In the listing below, lines with the string "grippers" are to be counted; the number is the entire reply.

[Opening DATASET EXCERPT section]

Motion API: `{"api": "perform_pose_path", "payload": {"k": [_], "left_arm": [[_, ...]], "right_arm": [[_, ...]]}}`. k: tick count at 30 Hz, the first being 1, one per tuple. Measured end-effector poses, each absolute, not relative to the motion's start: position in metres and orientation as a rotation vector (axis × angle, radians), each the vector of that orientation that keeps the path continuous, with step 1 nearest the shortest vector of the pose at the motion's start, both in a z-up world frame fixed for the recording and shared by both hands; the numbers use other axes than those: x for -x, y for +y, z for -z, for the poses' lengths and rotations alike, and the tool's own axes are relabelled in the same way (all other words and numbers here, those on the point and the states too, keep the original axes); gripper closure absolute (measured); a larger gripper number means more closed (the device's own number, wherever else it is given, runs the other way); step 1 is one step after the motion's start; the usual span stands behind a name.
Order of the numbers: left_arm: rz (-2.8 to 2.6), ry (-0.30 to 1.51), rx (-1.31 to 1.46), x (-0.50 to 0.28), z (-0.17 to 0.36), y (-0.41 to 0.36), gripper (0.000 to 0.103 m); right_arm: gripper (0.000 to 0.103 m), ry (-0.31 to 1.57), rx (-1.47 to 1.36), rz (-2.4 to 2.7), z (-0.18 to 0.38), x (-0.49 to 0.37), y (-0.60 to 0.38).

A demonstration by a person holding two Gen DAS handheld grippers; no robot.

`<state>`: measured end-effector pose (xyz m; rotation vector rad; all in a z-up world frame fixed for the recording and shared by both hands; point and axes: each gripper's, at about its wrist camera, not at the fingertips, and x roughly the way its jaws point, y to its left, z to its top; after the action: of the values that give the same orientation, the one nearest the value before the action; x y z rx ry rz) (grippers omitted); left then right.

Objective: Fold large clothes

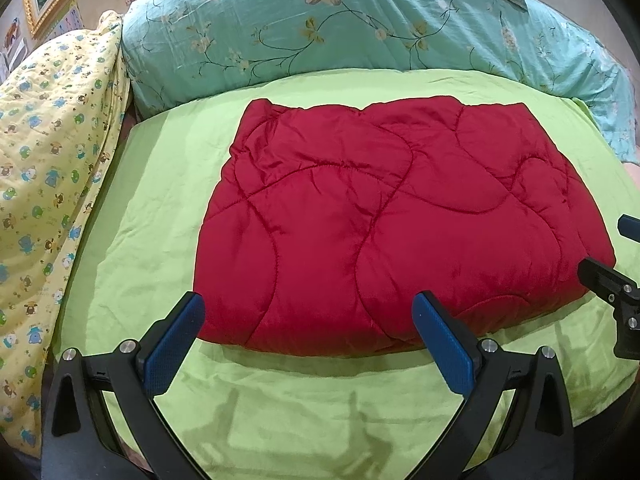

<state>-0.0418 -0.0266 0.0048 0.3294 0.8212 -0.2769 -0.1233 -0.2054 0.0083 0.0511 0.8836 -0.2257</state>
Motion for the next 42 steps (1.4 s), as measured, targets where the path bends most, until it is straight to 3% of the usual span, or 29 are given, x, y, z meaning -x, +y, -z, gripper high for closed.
{"api": "perform_pose_path", "payload": {"k": [42], "left_arm": [[0.252, 0.791, -0.334, 0.036, -0.012, -0.037, 0.0]], "right_arm": [[0.0, 0.877, -0.069, 0.224, -0.009, 0.118, -0.216]]}}
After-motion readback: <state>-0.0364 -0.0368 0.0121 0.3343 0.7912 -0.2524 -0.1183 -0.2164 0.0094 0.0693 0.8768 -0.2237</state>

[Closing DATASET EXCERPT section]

#### FINAL ANSWER
2